The analysis included 86 studies, with a total population of 42,280 individuals. The pooled ADA rates were 0.49%, 2.20%, 2.38%, 4.08%, 7.38%, 7.94%, 14.29%, 21.93%, 29.70%, 31.76%, and 39.58% for secukinumab, etanercept, brodalumab, ustekinumab, tildrakizumab, guselkumab, ixekizumab, risankizumab, infliximab, adalimumab, and bimekizumab, respectively. >70% (95% CI, 0.71-0.81) of ADAs against adalimumab were neutralizing antibodies, and over 70% of ADAs against secukinumab and brodalumab were transient. Concomitant methotrexate therapy with tumor necrosis factor-α (TNF-α) inhibitors decreased ADA levels. Lower infliximab doses and intermittent therapy with interleukin (IL)-23 p19 inhibitors increased ADA formation. Additionally, ADA formation under treatment using TNF-α inhibitors and IL-12/23 p40 inhibitors was associated with lower response rates or serum drug levels, but only high ADA titers reduced the clinical effects of IL-17 inhibitors. The occurrence of IL-23 p19 and TNF-α inhibitors has been linked to injection-site reactions.

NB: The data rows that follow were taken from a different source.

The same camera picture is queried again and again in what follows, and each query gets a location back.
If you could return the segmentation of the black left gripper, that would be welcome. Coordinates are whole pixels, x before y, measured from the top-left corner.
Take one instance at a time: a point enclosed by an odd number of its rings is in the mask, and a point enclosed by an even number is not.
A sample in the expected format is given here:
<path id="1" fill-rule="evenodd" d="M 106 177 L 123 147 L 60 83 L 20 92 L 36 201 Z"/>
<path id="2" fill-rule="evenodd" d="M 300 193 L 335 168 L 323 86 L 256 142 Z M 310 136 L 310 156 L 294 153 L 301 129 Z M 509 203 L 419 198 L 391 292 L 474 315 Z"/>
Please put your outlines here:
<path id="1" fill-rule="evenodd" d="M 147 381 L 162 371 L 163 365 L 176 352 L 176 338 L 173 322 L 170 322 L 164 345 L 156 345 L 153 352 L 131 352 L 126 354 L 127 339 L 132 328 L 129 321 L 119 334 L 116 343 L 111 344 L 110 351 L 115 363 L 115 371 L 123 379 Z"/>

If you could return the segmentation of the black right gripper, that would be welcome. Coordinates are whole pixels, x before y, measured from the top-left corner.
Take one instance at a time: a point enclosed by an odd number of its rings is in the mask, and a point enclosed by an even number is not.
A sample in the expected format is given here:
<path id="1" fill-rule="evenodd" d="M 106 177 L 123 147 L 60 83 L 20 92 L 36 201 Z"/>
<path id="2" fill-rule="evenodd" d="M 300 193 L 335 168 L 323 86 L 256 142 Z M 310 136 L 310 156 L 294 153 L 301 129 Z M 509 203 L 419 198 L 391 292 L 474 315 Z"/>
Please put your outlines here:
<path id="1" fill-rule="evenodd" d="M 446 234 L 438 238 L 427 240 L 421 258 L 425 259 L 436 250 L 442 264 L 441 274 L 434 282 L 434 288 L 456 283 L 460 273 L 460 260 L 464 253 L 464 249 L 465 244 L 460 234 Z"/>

Among the 11 biologics, secukinumab, etanercept, and brodalumab resulted in the lowest ADA formation rates. Immunogenicity contributes to lower biological efficacy and a higher likelihood of injection-site reactions. Low doses, intermittent treatment may increase ADA formation. An appropriate biologic should be selected based on the ADA formation rate and course of treatment.
针对生物制剂的抗药物抗体(ADA)的形成是导致银屑病治疗失败的一个重要原因。
本研究旨在总结不同生物疗法下 ADA 形成的特点,以及 ADA 对银屑病患者生物制剂临床疗效和安全性的影响。

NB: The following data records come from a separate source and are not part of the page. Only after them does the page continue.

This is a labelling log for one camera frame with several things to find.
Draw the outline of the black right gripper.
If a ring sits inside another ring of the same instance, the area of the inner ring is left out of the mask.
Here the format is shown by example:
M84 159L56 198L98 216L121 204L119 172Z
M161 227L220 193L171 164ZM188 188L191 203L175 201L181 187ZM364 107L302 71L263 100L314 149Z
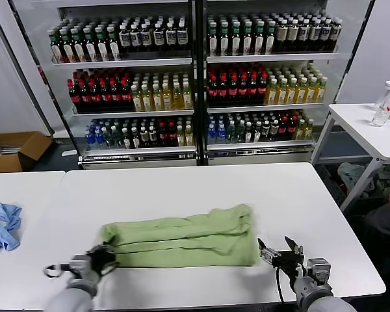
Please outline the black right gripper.
M285 236L285 242L290 250L288 252L276 252L272 248L268 248L266 244L260 239L257 239L259 245L260 258L272 264L274 259L274 266L281 269L289 278L297 278L297 268L301 267L304 262L303 246L298 245L293 239Z

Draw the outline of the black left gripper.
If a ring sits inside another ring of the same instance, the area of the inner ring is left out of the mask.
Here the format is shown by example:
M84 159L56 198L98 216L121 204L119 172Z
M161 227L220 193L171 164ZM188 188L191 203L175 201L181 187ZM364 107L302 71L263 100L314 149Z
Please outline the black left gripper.
M105 276L118 267L114 246L110 244L99 244L88 252L90 257L91 269L99 276Z

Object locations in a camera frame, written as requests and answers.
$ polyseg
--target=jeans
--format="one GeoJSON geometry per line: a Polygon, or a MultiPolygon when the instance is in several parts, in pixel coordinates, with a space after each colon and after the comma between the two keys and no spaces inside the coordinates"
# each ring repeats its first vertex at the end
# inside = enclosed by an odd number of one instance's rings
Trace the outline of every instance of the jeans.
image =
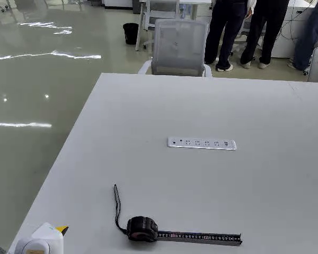
{"type": "Polygon", "coordinates": [[[318,42],[318,4],[307,20],[305,30],[296,43],[293,66],[305,70],[310,62],[314,45],[318,42]]]}
{"type": "Polygon", "coordinates": [[[259,59],[266,65],[271,62],[272,49],[285,18],[289,0],[257,0],[251,20],[248,44],[240,59],[246,64],[253,59],[261,32],[266,23],[266,33],[263,42],[262,55],[259,59]]]}
{"type": "Polygon", "coordinates": [[[217,0],[212,12],[210,32],[206,41],[206,63],[210,64],[216,60],[220,37],[226,26],[217,68],[227,69],[230,67],[228,57],[246,16],[246,11],[247,6],[245,0],[217,0]]]}

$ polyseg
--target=shoe
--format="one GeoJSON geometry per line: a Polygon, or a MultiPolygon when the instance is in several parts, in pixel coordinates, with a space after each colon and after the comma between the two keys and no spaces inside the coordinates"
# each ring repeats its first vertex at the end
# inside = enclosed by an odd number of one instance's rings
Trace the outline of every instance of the shoe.
{"type": "Polygon", "coordinates": [[[260,62],[259,65],[258,65],[258,68],[264,70],[264,69],[266,69],[267,67],[269,67],[269,65],[270,65],[270,64],[266,65],[265,63],[263,64],[262,62],[260,62]]]}
{"type": "Polygon", "coordinates": [[[223,72],[223,71],[231,71],[233,70],[233,65],[230,64],[229,67],[227,69],[220,69],[218,67],[216,67],[216,70],[219,71],[219,72],[223,72]]]}
{"type": "Polygon", "coordinates": [[[296,67],[294,67],[293,62],[289,62],[287,66],[290,67],[291,69],[296,70],[296,67]]]}
{"type": "Polygon", "coordinates": [[[241,66],[244,68],[244,69],[251,69],[251,62],[248,62],[248,63],[244,63],[244,64],[241,64],[241,66]]]}

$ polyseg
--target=glossy floor
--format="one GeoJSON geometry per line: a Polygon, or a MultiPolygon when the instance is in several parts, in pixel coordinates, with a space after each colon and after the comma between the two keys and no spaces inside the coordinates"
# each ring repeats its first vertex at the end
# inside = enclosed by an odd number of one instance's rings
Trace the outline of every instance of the glossy floor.
{"type": "MultiPolygon", "coordinates": [[[[101,72],[136,73],[149,53],[125,45],[132,11],[70,0],[0,0],[0,246],[7,249],[101,72]]],[[[219,77],[304,80],[274,60],[219,77]]]]}

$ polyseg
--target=white power strip
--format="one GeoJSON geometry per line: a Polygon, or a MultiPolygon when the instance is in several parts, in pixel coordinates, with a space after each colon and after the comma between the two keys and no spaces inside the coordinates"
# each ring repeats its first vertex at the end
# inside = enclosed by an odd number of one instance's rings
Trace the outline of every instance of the white power strip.
{"type": "Polygon", "coordinates": [[[234,140],[229,139],[196,139],[169,137],[167,139],[168,147],[187,147],[187,148],[204,148],[218,150],[236,150],[237,146],[234,140]]]}

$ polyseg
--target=black tape measure
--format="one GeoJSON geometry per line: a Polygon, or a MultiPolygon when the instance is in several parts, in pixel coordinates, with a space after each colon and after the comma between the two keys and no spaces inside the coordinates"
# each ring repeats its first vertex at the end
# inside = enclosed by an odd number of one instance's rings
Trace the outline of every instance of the black tape measure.
{"type": "Polygon", "coordinates": [[[191,233],[159,231],[158,225],[149,217],[137,216],[128,220],[127,229],[119,226],[119,215],[121,204],[117,186],[114,185],[114,197],[116,199],[116,225],[128,236],[131,241],[155,242],[155,241],[176,241],[195,242],[207,244],[219,244],[228,246],[239,246],[242,244],[240,234],[212,234],[212,233],[191,233]]]}

检索 PubMed、Embase 和 Web of Science 数据库,从建库至 2022 年 8 月,纳入评估银屑病患者 ADA 水平的生物制剂研究。采用 Cochrane 偏倚风险工具评估随机对照试验(RCT)的质量,纽卡斯尔-渥太华质量评估量表(NOS)评估病例对照和队列研究,Joanna Briggs 研究所(JBI)评价单臂研究的核对清单。使用 R 软件的随机效应模型计算汇总发生率。亚组分析揭示了患者特征、疾病状况、研究设计和免疫测定等方面的差异可能影响 ADA 的产生和检测。

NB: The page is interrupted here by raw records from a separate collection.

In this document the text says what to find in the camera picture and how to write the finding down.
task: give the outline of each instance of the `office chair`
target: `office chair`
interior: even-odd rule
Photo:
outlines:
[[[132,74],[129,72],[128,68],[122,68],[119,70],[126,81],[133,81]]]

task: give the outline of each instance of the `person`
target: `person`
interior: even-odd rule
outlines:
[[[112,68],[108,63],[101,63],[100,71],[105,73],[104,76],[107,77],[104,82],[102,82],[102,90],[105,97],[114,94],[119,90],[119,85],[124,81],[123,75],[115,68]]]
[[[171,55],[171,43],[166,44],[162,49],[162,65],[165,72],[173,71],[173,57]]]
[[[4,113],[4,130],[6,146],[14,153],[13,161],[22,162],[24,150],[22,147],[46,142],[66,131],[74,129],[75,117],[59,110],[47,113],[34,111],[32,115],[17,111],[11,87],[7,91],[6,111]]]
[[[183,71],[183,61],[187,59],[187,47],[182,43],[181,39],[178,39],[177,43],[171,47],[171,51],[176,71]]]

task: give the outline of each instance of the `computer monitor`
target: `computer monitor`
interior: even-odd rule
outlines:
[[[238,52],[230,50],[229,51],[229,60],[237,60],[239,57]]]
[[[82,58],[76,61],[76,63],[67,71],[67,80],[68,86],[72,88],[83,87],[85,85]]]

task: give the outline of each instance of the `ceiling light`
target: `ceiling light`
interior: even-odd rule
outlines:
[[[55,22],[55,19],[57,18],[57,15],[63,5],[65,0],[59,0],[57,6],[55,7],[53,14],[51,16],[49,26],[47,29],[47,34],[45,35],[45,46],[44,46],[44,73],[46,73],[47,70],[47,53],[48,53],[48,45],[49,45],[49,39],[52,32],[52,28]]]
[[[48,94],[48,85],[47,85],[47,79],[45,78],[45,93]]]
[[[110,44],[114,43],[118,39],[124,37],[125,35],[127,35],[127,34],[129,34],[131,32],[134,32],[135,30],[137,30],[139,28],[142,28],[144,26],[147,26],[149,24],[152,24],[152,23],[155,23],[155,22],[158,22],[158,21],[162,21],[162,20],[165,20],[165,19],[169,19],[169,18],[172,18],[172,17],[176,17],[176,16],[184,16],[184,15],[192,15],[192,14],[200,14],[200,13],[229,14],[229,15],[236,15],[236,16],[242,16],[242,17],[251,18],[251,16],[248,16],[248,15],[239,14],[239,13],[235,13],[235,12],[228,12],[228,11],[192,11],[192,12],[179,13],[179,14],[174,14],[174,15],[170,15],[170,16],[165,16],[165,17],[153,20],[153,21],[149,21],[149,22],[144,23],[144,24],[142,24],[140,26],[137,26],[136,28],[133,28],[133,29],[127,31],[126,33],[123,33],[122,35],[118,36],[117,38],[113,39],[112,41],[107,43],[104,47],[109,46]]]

纳入 86 项研究,共计 42280 人。分析显示,secukinumab、etanercept、brodalumab、ustekinumab、tildrakizumab、guselkumab、ixekizumab、risankizumab、infliximab、adalimumab 和 bimekizumab 的 ADA 发生率分别为 0.49%、2.20%、2.38%、4.08%、7.38%、7.94%、14.29%、21.93%、29.70%、31.76%和 39.58%。针对 adalimumab 的 ADA 中 >70%(95%CI:0.71-0.81)为中和抗体,secukinumab 和 brodalumab 的 ADA 大多为一过性。肿瘤坏死因子-α(TNF-α)抑制剂联合甲氨蝶呤治疗可降低 ADA 水平。较低的 infliximab 剂量和白细胞介素(IL)-23 p19 抑制剂间歇性治疗可增加 ADA 的形成。此外,TNF-α 抑制剂和 IL-12/23 p40 抑制剂治疗时 ADA 的形成与较低的应答率或血清药物水平相关,但只有高 ADA 滴度降低了 IL-17 抑制剂的临床疗效。IL-23 p19 和 TNF-α 抑制剂的发生与注射部位反应有关。
在这 11 种生物制剂中,secukinumab、etanercept 和 brodalumab 的 ADA 形成率最低。免疫原性导致生物制剂疗效降低和注射部位反应发生率升高。低剂量、间歇性治疗可能增加 ADA 的形成。应根据 ADA 形成率和治疗过程选择合适的生物制剂。